What needs to be done> Copy out all of the data below exactly, so that no word differs from the original.

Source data
################

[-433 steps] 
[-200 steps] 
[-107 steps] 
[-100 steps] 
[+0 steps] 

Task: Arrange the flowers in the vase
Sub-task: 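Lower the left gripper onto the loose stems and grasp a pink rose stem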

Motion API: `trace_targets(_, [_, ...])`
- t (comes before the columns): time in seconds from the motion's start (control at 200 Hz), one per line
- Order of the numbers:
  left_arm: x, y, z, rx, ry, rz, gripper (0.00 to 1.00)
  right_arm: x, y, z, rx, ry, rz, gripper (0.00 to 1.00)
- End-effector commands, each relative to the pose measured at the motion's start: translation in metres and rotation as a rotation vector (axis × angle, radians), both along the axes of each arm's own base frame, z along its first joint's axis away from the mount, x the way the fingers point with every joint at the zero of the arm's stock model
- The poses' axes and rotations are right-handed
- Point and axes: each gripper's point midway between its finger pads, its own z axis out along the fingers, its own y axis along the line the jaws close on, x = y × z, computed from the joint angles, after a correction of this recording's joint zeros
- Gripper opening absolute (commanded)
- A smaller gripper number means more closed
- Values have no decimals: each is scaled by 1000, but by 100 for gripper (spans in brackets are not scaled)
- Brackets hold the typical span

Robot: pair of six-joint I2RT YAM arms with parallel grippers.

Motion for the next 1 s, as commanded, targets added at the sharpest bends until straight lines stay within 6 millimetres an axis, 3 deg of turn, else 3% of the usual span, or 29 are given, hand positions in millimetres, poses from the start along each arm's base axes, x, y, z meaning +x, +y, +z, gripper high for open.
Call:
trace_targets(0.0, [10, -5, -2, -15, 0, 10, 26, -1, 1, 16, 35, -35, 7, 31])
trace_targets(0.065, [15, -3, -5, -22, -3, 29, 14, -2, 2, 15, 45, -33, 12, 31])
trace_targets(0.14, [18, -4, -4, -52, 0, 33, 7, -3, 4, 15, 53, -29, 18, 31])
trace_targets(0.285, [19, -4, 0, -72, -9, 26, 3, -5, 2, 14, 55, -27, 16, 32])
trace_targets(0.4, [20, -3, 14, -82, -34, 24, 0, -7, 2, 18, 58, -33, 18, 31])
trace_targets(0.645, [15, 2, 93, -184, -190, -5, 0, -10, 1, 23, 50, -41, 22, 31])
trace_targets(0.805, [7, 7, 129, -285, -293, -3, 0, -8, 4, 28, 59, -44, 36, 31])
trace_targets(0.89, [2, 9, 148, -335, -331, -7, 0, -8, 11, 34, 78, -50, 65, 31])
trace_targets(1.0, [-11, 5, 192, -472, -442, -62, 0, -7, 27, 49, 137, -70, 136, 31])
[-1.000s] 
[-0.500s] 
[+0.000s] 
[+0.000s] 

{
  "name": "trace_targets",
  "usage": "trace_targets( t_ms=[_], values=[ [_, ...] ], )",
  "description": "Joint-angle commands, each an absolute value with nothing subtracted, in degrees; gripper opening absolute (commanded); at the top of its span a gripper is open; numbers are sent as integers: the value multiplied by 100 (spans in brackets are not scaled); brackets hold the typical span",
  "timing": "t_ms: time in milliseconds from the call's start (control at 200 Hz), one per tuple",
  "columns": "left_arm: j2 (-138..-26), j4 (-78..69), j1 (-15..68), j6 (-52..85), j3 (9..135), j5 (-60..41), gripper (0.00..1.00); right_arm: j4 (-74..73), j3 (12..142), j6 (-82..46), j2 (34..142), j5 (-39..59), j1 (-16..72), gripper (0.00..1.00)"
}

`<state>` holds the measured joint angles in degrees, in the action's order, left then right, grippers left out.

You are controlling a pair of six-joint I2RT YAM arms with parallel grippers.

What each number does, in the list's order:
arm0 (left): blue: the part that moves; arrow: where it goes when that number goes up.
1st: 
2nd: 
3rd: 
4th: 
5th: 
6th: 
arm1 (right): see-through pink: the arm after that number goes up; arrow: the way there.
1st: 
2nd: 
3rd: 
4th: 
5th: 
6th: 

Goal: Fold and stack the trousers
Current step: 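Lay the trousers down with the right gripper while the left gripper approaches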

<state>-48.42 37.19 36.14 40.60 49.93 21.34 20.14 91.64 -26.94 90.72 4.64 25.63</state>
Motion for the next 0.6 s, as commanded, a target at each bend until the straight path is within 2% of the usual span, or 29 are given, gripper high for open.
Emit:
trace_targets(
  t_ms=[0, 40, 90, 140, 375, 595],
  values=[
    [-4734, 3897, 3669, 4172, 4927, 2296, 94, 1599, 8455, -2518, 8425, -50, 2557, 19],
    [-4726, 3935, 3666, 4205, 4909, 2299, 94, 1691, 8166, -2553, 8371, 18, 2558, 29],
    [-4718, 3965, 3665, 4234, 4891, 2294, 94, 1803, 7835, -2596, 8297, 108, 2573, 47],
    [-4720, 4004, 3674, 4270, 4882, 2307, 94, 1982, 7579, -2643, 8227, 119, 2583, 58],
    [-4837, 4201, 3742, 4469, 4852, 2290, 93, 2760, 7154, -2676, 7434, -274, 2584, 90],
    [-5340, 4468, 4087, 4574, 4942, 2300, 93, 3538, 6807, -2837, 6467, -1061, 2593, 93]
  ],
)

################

Solution below>
[-433 steps] 
[-200 steps] 
[-107 steps] 
[-100 steps] 
[+0 steps] 

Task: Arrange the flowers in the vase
Sub-task: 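Lower the left gripper onto the loose stems and grasp a pink rose stem
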
Motion API: `trace_targets(_, [_, ...])`
- t (comes before the columns): time in seconds from the motion's start (control at 200 Hz), one per line
- Order of the numbers:
  left_arm: x, y, z, rx, ry, rz, gripper (0.00 to 1.00)
  right_arm: x, y, z, rx, ry, rz, gripper (0.00 to 1.00)
- End-effector commands, each relative to the pose measured at the motion's start: translation in metres and rotation as a rotation vector (axis × angle, radians), both along the axes of each arm's own base frame, z along its first joint's axis away from the mount, x the way the fingers point with every joint at the zero of the arm's stock model
- The poses' axes and rotations are right-handed
- Point and axes: each gripper's point midway between its finger pads, its own z axis out along the fingers, its own y axis along the line the jaws close on, x = y × z, computed from the joint angles, after a correction of this recording's joint zeros
- Gripper opening absolute (commanded)
- A smaller gripper number means more closed
- Values have no decimals: each is scaled by 1000, but by 100 for gripper (spans in brackets are not scaled)
- Brackets hold the typical span

Robot: pair of six-joint I2RT YAM arms with parallel grippers.

Motion for the next 1 s, as commanded, targets added at the sharpest bends until straight lines stay within 6 millimetres an axis, 3 deg of turn, else 3% of the usual span, or 29 are given, hand positions in millimetres, poses from the start along each arm's base axes, x, y, z meaning +x, +y, +z, gripper high for open.
Call:
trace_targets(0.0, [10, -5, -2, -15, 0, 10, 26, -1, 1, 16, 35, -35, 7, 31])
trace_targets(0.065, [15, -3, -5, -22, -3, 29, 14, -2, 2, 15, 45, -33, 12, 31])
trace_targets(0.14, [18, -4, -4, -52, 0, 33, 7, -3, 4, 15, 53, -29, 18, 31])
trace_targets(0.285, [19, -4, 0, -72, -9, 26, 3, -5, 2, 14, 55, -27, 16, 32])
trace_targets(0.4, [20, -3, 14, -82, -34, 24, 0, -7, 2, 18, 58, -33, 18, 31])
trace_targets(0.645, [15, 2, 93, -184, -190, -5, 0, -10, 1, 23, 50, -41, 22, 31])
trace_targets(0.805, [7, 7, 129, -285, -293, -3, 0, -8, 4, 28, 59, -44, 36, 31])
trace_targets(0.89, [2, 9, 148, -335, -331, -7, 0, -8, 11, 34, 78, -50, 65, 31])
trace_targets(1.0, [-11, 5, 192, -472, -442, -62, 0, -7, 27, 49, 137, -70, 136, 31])
[-1.000s] 
[-0.500s] 
[+0.000s] 
[+0.000s] 

{
  "name": "trace_targets",
  "usage": "trace_targets( t_ms=[_], values=[ [_, ...] ], )",
  "description": "Joint-angle commands, each an absolute value with nothing subtracted, in degrees; gripper opening absolute (commanded); at the top of its span a gripper is open; numbers are sent as integers: the value multiplied by 100 (spans in brackets are not scaled); brackets hold the typical span",
  "timing": "t_ms: time in milliseconds from the call's start (control at 200 Hz), one per tuple",
  "columns": "left_arm: j2 (-138..-26), j4 (-78..69), j1 (-15..68), j6 (-52..85), j3 (9..135), j5 (-60..41), gripper (0.00..1.00); right_arm: j4 (-74..73), j3 (12..142), j6 (-82..46), j2 (34..142), j5 (-39..59), j1 (-16..72), gripper (0.00..1.00)"
}

`<state>` holds the measured joint angles in degrees, in the action's order, left then right, grippers left out.

You are controlling a pair of six-joint I2RT YAM arms with parallel grippers.

What each number does, in the list's order:
arm0 (left): blue: the part that moves; arrow: where it goes when that number goes up.
1st: 
2nd: 
3rd: 
4th: 
5th: 
6th: 
arm1 (right): see-through pink: the arm after that number goes up; arrow: the way there.
1st: 
2nd: 
3rd: 
4th: 
5th: 
6th: 

Goal: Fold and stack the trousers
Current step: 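Lay the trousers down with the right gripper while the left gripper approaches
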
<state>-48.42 37.19 36.14 40.60 49.93 21.34 20.14 91.64 -26.94 90.72 4.64 25.63</state>
Motion for the next 0.6 s, as commanded, a target at each bend until the straight path is within 2% of the usual span, or 29 are given, gripper high for open.
Emit:
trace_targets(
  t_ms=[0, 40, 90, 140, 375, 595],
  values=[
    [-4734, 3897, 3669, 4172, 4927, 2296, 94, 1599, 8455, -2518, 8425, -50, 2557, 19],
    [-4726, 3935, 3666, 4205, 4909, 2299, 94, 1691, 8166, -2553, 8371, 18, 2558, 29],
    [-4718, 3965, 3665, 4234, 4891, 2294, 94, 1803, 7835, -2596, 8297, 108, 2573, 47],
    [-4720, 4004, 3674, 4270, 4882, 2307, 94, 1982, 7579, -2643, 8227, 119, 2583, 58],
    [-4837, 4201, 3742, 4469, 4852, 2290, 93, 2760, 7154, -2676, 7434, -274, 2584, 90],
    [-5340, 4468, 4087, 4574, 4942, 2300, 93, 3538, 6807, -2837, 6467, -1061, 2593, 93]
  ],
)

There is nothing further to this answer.